Meta-analyses of the effectiveness of mindfulness interventions on mental health and psychological distress in non-clinical populations report post-treatment summary effect sizes in the medium to large range (Chiesa and Serretti
2009; de Vibe et al.
2012; Grossman et al.
2004; Khoury et al.
2015). Variants of mindfulness interventions have been developed for implementation in organisations (e.g. Good et al.
2015; Klatt et al.
2009), and their effectiveness in reducing stress been indicated (Allen et al.
2015; Hyland et al.
2015) among working adults exposed to high occupational stress, including doctors, nurses and other healthcare professionals (e.g. Bazarko et al.
2013; Irving et al.
2009; Martín-Asuero and García-Banda
2010); teachers (Emerson et al.
2017); those working in occupations with high emotional labour (Hülsheger et al.
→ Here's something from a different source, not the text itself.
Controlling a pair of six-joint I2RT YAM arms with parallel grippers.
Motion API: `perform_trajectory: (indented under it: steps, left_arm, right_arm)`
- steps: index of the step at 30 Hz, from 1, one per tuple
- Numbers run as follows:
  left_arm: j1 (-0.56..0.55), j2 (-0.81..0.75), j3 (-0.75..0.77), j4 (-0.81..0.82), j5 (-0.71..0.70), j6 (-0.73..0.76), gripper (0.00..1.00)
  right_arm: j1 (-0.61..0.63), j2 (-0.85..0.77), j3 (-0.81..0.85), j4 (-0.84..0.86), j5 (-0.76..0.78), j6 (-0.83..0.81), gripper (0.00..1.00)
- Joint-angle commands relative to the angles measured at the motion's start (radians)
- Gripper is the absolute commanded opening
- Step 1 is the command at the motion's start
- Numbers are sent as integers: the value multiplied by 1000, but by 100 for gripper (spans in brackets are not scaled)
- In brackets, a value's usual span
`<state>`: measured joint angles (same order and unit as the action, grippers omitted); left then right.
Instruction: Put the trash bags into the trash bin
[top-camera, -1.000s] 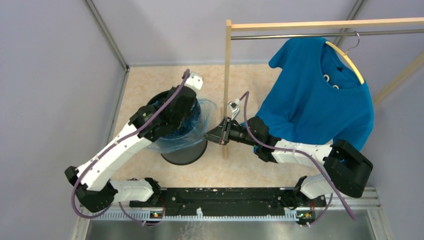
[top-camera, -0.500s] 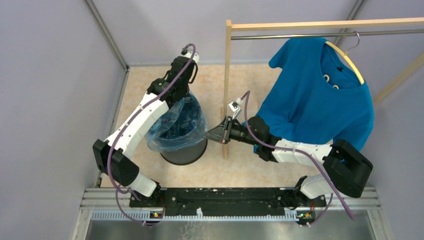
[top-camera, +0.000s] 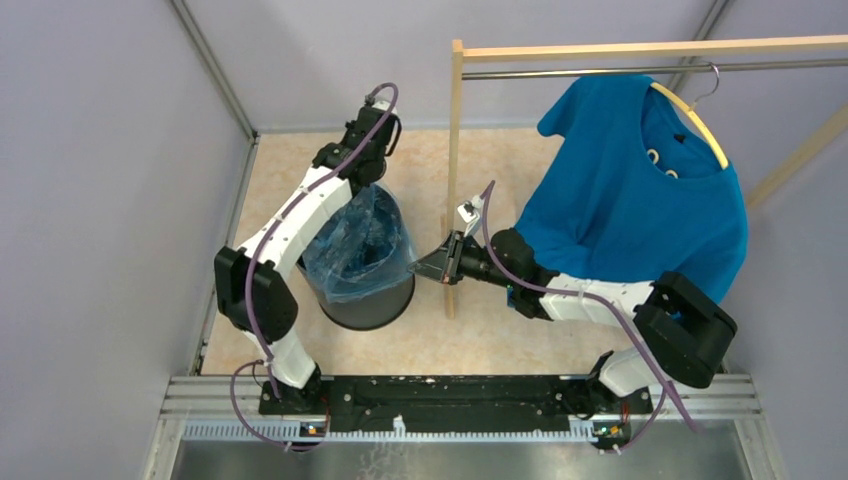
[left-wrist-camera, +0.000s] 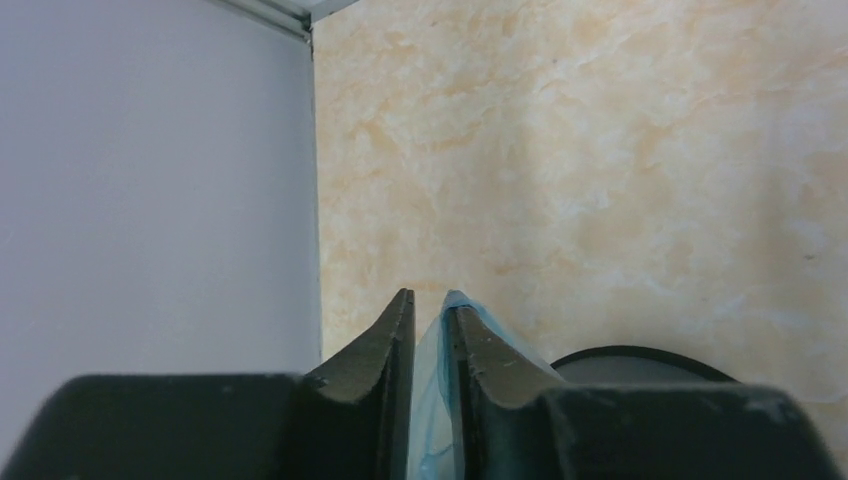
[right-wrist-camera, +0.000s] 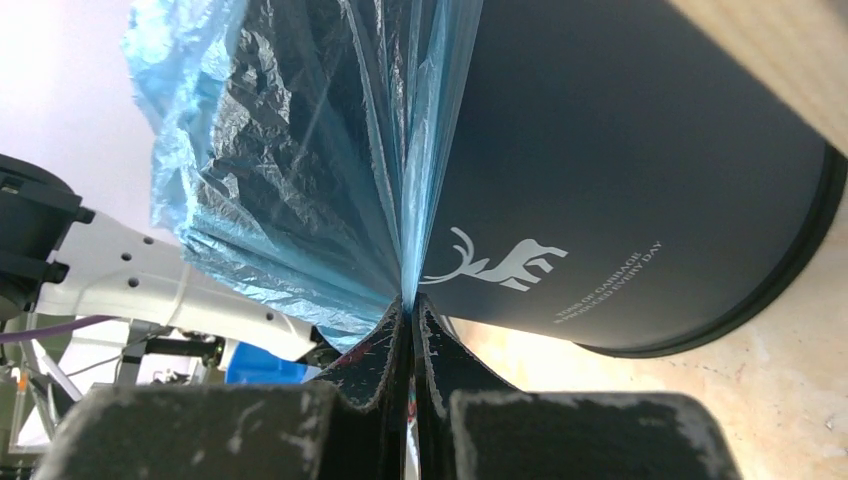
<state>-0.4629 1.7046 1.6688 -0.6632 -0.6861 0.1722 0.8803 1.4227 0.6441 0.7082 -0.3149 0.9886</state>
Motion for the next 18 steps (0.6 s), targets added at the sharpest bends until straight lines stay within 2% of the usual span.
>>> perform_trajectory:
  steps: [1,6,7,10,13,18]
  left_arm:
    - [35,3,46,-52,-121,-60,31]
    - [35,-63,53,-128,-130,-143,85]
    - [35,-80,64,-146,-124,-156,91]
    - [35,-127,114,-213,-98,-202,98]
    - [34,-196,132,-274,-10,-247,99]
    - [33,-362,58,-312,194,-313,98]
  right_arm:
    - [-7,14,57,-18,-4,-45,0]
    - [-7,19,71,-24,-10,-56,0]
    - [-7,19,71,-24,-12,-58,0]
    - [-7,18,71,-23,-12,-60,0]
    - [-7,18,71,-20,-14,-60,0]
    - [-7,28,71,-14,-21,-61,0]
2013); and with indices of poor mental health (Huang et al.
2015).
However, whilst several studies have reported associations between increased dispositional mindfulness and positive outcomes (e.g. Baer et al.
2012), others have shown that not all currently measurable facets of mindfulness explain the effects of interventions on well-being (e.g. Eberth and Sedlmeier
2012; Nyklicek and Kuijpers
2008). We have little understanding of what these others factors are, and for workplace interventions in particular, as most studies have focused on outcomes rather than process. Where studies of mechanisms of change exist, they have tended to focus on clinical populations, where the application of mindfulness training (e.g. to coping with pain or cancer) is likely to shape process and outcomes (e.g. Dobkin
2008; Mackenzie et al.
2007; Malpass et al.
2012). Only a handful of qualitative studies have explored the experience of mindfulness interventions for non-clinical populations, and these have relied on feedback forms (e.g. Morone et al.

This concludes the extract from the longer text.